_ASSIGNED TASK_: Your job with the data below is to output exactly the lines from the one holding "Highlight white ceiling" down to the one holding "Drop dot(s) on the frosted", both included, and no others.

_SOURCE DATA_:
- - -

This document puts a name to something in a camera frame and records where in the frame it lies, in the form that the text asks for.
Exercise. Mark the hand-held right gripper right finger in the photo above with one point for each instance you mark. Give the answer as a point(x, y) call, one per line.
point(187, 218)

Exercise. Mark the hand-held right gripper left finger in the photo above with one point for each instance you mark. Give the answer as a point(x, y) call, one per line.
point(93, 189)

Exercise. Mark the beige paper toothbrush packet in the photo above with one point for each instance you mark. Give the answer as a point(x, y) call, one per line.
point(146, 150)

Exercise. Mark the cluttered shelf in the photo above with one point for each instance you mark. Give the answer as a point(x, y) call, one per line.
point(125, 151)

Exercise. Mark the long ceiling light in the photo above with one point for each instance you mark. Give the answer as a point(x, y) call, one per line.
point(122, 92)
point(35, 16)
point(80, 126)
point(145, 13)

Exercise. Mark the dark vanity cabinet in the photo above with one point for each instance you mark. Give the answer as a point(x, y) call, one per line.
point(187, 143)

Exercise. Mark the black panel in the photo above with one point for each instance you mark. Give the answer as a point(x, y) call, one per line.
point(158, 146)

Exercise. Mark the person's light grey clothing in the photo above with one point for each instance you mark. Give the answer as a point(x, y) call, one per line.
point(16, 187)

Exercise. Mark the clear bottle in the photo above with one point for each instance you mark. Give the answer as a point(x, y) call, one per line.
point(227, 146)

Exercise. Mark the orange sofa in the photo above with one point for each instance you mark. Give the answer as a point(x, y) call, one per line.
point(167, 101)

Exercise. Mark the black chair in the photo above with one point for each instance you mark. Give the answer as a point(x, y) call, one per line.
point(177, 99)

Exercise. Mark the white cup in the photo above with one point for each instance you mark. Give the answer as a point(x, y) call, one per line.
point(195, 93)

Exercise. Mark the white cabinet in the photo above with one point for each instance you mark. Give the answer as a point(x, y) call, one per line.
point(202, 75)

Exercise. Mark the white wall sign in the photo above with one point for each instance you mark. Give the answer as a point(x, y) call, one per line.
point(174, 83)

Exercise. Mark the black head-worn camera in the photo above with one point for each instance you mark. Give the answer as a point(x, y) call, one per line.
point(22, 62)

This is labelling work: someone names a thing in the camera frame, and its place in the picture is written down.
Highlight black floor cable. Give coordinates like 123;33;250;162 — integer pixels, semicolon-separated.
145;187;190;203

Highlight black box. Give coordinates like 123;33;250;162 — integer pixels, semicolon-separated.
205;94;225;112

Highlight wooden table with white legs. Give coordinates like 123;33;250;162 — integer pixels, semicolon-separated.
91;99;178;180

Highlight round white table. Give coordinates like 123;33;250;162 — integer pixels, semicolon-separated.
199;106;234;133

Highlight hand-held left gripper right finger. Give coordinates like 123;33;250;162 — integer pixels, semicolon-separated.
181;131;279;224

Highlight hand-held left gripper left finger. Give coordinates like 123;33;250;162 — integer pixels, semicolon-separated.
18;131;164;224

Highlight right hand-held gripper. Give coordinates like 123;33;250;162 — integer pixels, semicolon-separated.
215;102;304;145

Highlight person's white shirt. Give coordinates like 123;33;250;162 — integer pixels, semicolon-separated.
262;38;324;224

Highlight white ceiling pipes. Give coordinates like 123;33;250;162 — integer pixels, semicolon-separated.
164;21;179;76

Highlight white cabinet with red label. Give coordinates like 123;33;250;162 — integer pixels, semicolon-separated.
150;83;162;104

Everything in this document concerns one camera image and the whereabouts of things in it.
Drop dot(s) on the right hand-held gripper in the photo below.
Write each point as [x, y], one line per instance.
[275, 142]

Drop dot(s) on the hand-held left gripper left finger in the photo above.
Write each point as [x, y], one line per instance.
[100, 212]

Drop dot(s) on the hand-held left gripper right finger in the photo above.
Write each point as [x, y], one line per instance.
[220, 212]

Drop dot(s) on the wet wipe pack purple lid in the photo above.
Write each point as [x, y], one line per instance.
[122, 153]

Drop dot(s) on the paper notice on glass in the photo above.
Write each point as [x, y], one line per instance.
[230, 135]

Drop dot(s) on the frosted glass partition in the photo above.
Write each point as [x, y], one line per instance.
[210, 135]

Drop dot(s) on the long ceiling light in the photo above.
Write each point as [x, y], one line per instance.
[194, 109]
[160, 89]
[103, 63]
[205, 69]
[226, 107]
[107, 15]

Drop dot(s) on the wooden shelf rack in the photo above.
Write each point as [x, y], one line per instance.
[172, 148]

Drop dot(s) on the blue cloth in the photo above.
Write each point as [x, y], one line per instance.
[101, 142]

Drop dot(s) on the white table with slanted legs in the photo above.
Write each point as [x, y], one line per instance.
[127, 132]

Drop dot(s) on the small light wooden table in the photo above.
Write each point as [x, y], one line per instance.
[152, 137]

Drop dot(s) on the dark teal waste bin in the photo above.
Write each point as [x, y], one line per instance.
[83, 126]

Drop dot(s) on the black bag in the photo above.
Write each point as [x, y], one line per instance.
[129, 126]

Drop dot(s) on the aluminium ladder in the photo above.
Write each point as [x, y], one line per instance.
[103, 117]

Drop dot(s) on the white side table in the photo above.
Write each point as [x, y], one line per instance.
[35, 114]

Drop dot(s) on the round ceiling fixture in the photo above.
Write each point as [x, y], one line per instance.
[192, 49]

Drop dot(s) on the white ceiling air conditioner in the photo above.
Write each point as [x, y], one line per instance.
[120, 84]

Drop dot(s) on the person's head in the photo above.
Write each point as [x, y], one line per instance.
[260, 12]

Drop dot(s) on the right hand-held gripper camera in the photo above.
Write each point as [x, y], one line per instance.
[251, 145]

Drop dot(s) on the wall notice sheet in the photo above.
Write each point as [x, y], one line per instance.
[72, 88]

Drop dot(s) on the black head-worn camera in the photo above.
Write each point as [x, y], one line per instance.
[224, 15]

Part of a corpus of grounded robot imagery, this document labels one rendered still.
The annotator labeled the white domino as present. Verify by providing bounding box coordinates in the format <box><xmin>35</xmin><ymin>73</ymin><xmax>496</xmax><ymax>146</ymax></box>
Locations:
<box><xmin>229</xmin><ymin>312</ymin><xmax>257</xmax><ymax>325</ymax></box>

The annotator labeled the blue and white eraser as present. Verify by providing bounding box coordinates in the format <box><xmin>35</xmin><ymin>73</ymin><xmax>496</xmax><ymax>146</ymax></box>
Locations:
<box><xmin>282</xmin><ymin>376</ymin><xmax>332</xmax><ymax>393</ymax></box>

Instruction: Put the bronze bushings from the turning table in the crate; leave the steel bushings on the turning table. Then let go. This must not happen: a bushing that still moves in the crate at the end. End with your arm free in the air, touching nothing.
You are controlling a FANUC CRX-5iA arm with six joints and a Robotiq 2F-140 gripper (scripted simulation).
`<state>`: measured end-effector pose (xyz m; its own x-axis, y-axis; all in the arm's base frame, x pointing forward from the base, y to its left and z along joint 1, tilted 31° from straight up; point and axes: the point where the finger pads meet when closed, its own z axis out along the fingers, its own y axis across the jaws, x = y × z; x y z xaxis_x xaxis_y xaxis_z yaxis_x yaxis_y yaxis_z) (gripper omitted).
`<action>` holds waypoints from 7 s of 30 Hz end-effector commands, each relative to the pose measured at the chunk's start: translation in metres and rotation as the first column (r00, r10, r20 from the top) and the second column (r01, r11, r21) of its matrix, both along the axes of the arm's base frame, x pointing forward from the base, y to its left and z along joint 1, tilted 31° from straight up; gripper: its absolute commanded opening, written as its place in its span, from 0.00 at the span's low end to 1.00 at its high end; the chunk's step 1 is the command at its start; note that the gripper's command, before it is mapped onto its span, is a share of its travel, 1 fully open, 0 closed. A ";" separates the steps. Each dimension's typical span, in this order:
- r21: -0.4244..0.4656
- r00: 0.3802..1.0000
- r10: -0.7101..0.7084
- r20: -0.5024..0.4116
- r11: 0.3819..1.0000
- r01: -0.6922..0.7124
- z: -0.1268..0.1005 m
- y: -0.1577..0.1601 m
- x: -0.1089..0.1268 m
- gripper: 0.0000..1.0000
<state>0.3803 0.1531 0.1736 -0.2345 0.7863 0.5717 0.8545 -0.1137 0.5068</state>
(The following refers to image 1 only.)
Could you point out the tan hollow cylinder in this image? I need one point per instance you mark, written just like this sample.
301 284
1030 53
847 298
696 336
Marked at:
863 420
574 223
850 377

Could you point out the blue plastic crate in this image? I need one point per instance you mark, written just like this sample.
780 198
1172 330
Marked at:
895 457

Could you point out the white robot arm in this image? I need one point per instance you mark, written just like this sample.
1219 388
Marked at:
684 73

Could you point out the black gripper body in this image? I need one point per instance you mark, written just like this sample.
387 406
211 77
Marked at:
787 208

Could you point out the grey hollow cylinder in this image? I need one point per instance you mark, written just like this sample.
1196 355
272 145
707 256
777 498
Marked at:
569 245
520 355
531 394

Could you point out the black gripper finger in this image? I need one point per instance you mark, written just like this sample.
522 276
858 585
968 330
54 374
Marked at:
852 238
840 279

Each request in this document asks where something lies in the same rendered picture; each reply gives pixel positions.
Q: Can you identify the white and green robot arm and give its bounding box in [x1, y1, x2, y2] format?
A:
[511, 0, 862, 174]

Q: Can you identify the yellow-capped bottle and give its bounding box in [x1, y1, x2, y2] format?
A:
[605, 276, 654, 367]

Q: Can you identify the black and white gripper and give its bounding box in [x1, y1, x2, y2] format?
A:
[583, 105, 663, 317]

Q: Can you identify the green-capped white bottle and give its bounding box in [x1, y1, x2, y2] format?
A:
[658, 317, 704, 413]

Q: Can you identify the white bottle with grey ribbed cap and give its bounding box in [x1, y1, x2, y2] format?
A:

- - -

_REPLY_:
Highlight white ceiling pipes. Give coordinates like 123;33;250;162 — integer pixels, semicolon-separated.
164;21;179;76

Highlight white cabinet with red label. Give coordinates like 123;33;250;162 — integer pixels, semicolon-separated.
150;83;162;104

Everything in this document concerns one camera image and the whereabouts of things in it.
Drop dot(s) on the right hand-held gripper in the photo below.
Write each point as [x, y], one line per instance.
[275, 142]

Drop dot(s) on the hand-held left gripper left finger in the photo above.
Write each point as [x, y], one line per instance.
[100, 212]

Drop dot(s) on the hand-held left gripper right finger in the photo above.
Write each point as [x, y], one line per instance.
[220, 212]

Drop dot(s) on the wet wipe pack purple lid in the photo above.
Write each point as [x, y], one line per instance.
[122, 153]

Drop dot(s) on the paper notice on glass in the photo above.
Write each point as [x, y], one line per instance.
[230, 135]

Drop dot(s) on the frosted glass partition in the photo above.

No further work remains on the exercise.